— TASK TO CARRY OUT —
Among the entries below, find the line with "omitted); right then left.", then quote it and each following line up to and including the line with "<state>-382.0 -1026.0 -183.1", and nothing else.

Source data
=== Begin Enclosure ===

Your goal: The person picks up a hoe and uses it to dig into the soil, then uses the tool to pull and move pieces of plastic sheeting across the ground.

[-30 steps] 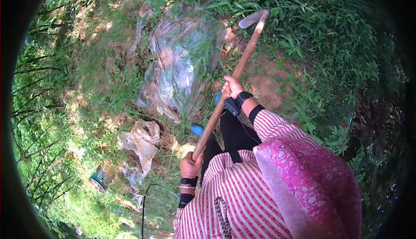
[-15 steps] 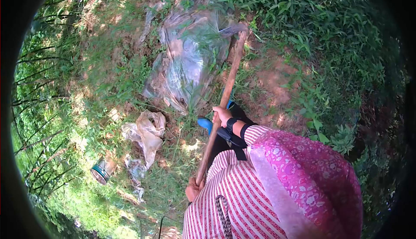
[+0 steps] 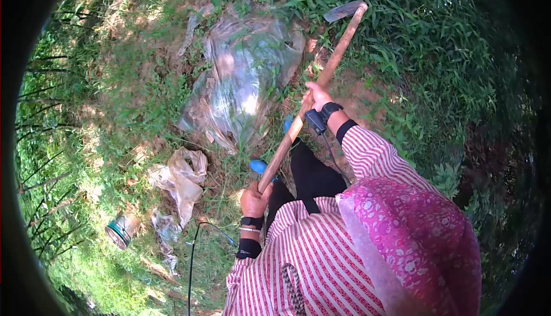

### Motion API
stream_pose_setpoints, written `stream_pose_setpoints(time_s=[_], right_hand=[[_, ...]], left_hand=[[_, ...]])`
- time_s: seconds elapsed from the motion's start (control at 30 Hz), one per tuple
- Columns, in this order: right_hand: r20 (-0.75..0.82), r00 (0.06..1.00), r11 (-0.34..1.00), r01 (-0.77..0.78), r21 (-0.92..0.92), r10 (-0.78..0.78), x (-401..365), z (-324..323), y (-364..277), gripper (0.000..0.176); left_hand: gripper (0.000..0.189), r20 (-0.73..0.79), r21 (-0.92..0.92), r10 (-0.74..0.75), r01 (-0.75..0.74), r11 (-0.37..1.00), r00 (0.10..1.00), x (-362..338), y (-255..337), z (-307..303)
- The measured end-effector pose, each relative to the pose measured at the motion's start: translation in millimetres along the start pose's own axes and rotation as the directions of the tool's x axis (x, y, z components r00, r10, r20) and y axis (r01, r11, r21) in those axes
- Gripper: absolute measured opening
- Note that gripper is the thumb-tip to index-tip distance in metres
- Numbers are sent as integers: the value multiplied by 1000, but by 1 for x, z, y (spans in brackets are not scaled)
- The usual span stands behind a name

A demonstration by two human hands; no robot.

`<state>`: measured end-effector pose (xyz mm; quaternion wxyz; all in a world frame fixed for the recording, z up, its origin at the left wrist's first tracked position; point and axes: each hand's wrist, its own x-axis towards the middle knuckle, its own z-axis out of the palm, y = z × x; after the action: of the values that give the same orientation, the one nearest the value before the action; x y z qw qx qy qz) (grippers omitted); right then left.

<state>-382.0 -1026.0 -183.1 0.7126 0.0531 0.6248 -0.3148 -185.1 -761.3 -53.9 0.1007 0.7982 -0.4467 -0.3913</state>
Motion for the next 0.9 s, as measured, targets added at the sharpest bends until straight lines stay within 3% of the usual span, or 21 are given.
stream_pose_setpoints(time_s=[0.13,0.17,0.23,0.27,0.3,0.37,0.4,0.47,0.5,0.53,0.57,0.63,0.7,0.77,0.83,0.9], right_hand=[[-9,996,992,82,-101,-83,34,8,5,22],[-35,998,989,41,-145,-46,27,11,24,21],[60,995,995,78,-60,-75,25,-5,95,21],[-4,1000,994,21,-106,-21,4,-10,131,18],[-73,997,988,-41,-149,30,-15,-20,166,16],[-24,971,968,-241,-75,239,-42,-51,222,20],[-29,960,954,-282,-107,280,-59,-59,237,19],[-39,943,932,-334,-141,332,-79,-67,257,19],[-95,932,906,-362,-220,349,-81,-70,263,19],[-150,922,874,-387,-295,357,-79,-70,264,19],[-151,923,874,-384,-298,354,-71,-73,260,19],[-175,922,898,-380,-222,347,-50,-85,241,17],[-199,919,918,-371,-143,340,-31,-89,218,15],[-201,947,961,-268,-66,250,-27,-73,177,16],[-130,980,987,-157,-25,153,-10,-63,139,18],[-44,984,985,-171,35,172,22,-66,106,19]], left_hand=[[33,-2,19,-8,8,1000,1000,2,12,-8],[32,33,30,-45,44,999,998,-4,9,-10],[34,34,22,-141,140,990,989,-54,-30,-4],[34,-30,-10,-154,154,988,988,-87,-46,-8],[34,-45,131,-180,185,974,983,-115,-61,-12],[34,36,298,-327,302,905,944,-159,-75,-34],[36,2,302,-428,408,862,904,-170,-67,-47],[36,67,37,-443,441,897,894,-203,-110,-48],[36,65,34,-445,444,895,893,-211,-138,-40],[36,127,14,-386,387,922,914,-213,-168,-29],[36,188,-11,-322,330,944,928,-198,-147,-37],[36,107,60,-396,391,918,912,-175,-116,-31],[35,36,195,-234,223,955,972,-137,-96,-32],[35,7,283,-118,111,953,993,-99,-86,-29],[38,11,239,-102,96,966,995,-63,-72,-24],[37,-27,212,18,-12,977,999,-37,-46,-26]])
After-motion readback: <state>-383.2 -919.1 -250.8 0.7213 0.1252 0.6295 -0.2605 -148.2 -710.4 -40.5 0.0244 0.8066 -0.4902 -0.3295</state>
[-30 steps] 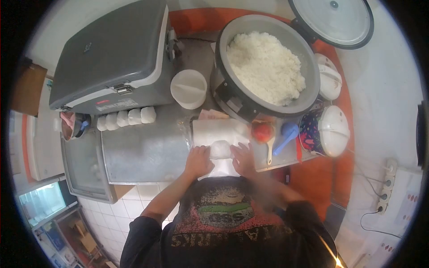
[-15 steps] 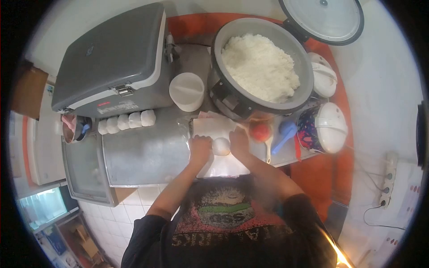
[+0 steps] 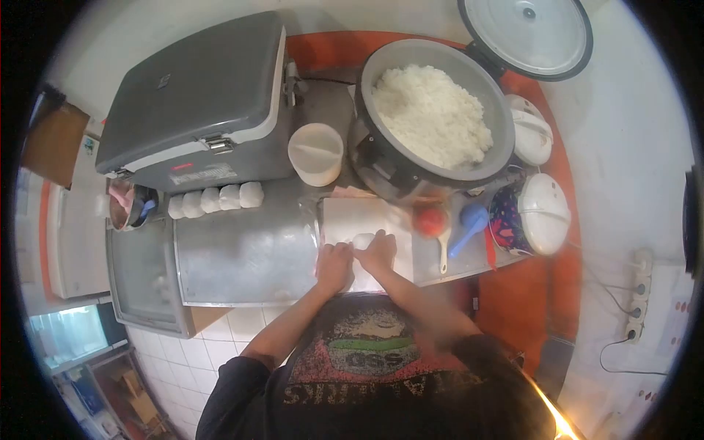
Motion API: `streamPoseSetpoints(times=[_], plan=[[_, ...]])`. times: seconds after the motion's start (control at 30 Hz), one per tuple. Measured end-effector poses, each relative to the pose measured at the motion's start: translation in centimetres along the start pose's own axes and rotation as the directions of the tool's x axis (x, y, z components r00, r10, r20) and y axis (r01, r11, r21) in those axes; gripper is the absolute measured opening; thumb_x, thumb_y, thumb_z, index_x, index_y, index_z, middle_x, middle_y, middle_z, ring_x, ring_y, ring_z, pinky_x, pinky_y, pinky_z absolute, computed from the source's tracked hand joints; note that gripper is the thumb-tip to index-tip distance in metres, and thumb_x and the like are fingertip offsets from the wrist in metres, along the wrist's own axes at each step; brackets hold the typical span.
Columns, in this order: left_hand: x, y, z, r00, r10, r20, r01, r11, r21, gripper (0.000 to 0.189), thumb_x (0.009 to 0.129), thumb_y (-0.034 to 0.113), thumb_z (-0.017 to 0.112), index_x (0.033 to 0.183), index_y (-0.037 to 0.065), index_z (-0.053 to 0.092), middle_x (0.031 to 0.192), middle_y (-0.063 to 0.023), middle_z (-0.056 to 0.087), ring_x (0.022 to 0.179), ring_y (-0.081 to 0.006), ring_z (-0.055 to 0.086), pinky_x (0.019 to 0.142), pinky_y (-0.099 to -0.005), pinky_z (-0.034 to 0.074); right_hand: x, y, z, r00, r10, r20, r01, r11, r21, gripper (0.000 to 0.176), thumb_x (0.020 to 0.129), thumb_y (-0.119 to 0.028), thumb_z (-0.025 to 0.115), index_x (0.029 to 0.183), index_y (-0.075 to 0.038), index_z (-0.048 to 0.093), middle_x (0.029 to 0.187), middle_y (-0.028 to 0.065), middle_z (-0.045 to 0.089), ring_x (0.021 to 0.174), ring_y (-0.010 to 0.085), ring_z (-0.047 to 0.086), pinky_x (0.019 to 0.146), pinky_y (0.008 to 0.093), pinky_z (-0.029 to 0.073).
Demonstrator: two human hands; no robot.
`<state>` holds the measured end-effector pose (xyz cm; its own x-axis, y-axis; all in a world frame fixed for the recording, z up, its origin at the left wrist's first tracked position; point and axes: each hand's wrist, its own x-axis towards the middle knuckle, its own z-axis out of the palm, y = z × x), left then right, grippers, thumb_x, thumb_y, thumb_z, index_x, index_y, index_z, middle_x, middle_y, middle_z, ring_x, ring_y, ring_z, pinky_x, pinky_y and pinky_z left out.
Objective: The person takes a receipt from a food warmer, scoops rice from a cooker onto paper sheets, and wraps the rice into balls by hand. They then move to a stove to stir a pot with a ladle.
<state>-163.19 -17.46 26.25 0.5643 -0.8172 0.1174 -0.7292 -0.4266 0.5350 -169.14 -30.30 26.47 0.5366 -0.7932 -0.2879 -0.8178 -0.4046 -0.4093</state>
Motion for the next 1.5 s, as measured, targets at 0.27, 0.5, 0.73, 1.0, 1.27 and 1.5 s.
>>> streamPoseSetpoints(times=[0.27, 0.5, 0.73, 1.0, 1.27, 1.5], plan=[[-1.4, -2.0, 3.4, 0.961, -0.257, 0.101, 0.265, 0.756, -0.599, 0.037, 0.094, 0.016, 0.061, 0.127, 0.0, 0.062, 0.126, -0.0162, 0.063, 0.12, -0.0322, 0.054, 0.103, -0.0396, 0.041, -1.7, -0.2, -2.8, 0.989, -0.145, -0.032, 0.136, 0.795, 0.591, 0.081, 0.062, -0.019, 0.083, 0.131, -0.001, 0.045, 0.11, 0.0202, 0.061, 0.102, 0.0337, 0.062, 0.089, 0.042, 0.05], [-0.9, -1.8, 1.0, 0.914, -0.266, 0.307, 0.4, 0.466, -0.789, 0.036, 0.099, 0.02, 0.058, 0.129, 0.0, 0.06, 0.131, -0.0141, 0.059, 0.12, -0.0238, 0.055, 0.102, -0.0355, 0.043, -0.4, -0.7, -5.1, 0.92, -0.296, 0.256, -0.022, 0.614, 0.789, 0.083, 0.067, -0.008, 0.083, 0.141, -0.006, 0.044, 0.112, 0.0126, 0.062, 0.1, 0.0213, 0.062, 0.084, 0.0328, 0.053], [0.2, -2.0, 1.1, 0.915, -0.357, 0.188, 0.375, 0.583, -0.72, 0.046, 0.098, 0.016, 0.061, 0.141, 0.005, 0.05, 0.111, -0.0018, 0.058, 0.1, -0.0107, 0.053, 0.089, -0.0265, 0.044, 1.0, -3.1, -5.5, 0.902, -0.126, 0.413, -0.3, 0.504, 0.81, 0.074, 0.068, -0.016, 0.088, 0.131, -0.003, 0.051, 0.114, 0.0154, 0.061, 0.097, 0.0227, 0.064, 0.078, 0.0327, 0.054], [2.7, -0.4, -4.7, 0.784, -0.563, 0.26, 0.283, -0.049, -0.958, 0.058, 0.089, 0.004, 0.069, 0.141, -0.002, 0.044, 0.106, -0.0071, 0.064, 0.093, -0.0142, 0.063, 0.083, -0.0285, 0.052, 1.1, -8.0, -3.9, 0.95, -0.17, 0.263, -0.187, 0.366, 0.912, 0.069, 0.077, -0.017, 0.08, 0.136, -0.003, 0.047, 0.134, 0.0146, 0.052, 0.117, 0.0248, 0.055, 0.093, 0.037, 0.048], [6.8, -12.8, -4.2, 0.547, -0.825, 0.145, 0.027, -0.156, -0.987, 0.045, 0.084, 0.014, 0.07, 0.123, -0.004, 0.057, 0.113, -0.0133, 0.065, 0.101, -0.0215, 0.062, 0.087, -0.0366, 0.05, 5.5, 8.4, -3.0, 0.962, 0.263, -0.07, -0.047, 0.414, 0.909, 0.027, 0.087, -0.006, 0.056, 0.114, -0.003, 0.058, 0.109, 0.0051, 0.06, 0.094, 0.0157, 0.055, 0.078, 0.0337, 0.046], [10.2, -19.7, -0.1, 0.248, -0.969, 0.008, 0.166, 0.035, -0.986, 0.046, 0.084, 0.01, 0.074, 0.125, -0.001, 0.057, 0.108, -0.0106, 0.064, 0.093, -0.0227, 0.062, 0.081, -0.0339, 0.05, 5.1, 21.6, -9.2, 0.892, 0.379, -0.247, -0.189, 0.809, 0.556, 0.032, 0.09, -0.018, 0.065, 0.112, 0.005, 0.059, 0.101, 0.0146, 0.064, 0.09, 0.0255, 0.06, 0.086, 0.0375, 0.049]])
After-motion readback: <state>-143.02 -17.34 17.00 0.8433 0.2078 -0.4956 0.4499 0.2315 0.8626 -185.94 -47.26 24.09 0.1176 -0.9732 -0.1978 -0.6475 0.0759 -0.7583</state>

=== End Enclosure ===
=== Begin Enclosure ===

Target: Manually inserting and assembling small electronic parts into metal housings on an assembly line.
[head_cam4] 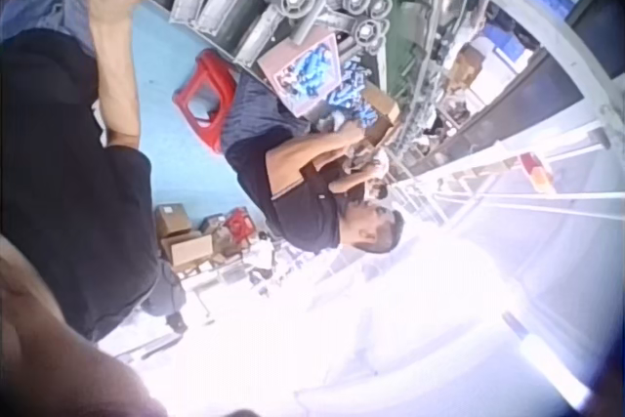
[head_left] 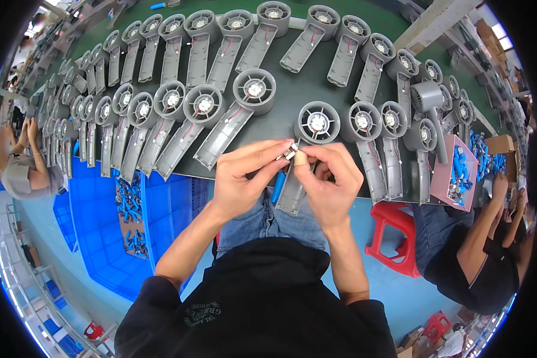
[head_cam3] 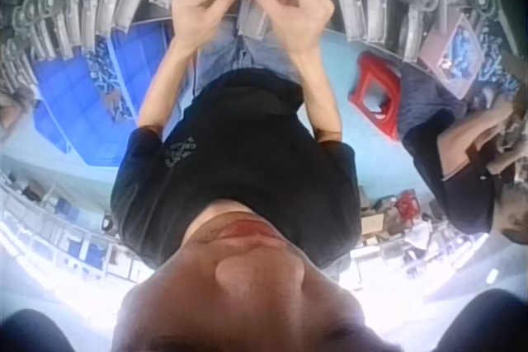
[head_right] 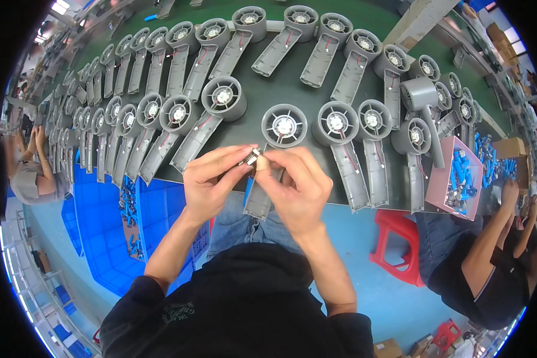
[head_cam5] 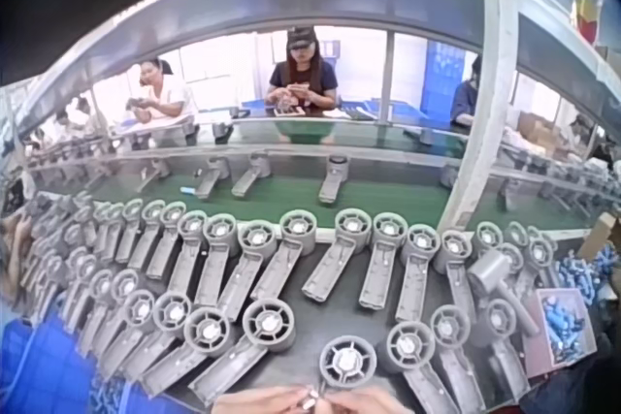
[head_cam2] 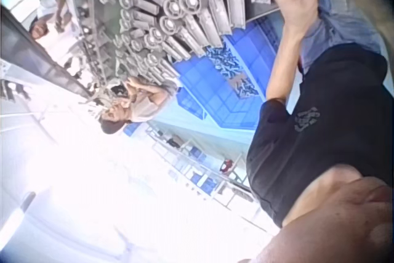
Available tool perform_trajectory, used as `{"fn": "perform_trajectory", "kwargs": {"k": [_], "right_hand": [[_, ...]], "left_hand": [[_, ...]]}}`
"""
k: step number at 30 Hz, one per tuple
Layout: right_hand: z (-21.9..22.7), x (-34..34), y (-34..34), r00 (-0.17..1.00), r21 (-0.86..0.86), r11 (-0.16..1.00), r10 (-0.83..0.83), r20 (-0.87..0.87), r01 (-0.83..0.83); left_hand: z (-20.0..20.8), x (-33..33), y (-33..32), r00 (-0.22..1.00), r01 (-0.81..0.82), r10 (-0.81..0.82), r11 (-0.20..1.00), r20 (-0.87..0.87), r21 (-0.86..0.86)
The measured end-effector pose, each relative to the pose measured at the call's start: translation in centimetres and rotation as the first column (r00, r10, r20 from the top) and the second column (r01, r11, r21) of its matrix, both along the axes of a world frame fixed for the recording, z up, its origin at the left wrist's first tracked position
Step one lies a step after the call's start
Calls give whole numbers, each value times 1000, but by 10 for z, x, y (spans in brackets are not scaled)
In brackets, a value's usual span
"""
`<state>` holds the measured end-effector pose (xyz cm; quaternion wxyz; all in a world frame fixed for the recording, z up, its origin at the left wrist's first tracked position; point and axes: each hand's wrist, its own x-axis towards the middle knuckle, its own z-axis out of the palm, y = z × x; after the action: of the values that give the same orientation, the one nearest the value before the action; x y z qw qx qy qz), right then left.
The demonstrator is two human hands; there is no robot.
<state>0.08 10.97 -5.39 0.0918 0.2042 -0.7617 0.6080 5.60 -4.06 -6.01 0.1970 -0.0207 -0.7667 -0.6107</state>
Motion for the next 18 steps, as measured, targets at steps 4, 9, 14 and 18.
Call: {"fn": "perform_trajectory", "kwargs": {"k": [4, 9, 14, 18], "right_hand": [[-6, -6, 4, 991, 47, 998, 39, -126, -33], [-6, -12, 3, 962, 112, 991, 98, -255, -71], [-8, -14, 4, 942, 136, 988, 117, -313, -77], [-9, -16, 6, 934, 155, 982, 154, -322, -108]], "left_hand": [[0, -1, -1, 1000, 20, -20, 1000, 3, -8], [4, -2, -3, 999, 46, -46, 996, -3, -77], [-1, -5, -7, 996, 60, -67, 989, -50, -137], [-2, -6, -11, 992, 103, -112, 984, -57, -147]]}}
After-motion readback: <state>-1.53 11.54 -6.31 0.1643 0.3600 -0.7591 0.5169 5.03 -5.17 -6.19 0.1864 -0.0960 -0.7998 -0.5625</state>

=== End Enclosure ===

— EXERCISE SOLUTION —
`<state>`: measured end-effector pose (xyz mm; quaternion wxyz; all in a world frame fixed for the recording, z up, its origin at the left wrist's first tracked position; point and axes: each hand's wrist, its own x-axis towards the middle knuckle, its own z-axis out of the palm, y = z × x; after the action: of the values that give the same orientation, the one nearest the value before the action; x y z qw qx qy qz) (grippers omitted); right then left.

<state>-382.0 -1026.0 -183.1 0.7126 0.0531 0.6248 -0.3148 -185.1 -761.3 -53.9 0.1007 0.7982 -0.4467 -0.3913</state>

Besides this answer, the exercise requires nothing else.